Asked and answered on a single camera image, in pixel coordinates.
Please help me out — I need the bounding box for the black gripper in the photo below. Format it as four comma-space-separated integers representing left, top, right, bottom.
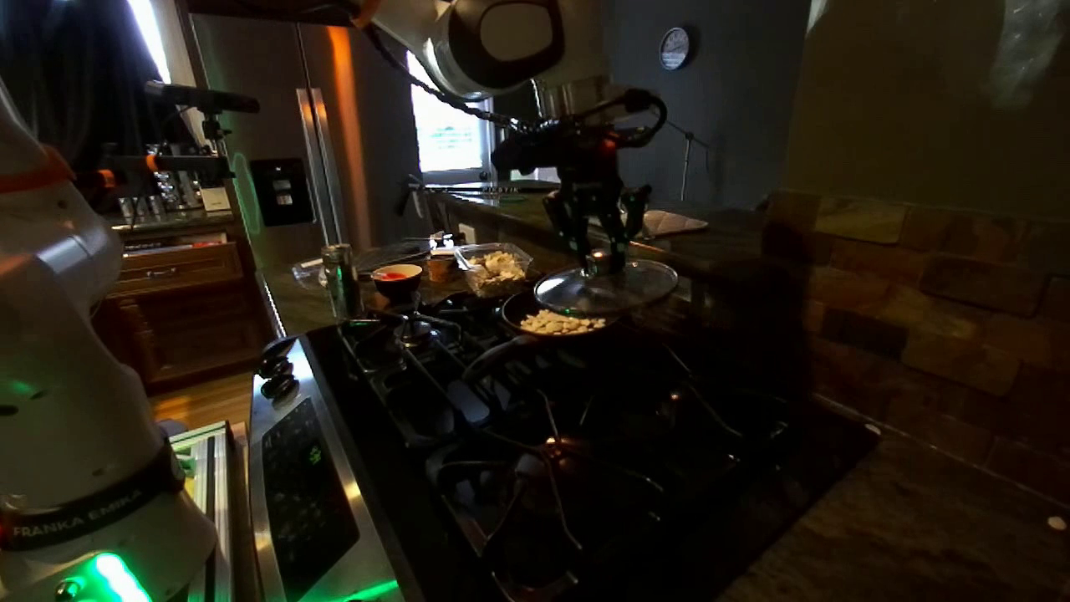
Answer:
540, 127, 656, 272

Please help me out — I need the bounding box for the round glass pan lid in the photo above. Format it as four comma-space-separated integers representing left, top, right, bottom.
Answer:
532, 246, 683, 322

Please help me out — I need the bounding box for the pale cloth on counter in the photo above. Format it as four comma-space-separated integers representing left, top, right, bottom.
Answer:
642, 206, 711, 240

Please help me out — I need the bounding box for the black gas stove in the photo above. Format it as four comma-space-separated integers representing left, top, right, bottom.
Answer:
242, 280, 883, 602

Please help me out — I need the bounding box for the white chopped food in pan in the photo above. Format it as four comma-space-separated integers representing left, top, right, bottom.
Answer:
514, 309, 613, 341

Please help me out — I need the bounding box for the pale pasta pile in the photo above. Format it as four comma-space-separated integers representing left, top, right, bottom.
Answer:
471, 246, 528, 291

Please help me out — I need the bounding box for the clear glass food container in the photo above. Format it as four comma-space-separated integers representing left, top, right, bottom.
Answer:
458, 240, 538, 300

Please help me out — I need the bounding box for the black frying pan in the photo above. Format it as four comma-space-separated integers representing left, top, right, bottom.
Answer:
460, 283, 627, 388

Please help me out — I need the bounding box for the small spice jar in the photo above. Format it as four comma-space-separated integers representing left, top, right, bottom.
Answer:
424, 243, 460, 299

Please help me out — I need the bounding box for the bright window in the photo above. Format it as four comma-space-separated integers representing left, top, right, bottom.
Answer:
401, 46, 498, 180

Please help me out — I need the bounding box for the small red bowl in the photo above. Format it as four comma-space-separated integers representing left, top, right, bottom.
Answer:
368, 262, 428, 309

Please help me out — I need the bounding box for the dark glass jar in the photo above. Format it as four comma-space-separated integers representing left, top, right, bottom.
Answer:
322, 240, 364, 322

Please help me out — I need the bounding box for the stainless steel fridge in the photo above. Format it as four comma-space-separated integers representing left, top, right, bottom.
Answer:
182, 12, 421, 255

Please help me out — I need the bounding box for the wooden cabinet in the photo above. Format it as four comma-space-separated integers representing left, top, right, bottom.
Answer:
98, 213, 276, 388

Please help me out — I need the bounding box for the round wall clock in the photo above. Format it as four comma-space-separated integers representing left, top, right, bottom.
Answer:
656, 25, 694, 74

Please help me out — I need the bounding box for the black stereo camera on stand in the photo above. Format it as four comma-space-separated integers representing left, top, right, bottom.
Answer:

....................

THE PROBLEM: Every line from the one containing "for the bright" to the end of the entries must be set down exactly, with none omitted and none added.

EXERCISE RESPONSE:
Please help me out — I need the bounding box for the bright window in the photo above. Format it as four comma-space-separated integers representing left, top, right, bottom.
Answer:
401, 46, 498, 180

Please help me out — I need the bounding box for the small red bowl in the photo above. Format it as four comma-space-separated integers representing left, top, right, bottom.
Answer:
368, 262, 428, 309

Please help me out — I need the bounding box for the dark glass jar in the photo above. Format it as four comma-space-separated integers representing left, top, right, bottom.
Answer:
322, 240, 364, 322

Please help me out — I need the bounding box for the stainless steel fridge in the photo above. Format it as four comma-space-separated integers representing left, top, right, bottom.
Answer:
182, 12, 421, 255

Please help me out — I need the bounding box for the wooden cabinet in the photo above. Format it as four comma-space-separated integers representing left, top, right, bottom.
Answer:
98, 213, 276, 388

Please help me out — I need the bounding box for the round wall clock in the photo above. Format it as four comma-space-separated integers representing left, top, right, bottom.
Answer:
656, 25, 694, 74

Please help me out — I need the bounding box for the black stereo camera on stand in the photo above. Format it as four comma-space-separated integers representing left, top, right, bottom.
Answer:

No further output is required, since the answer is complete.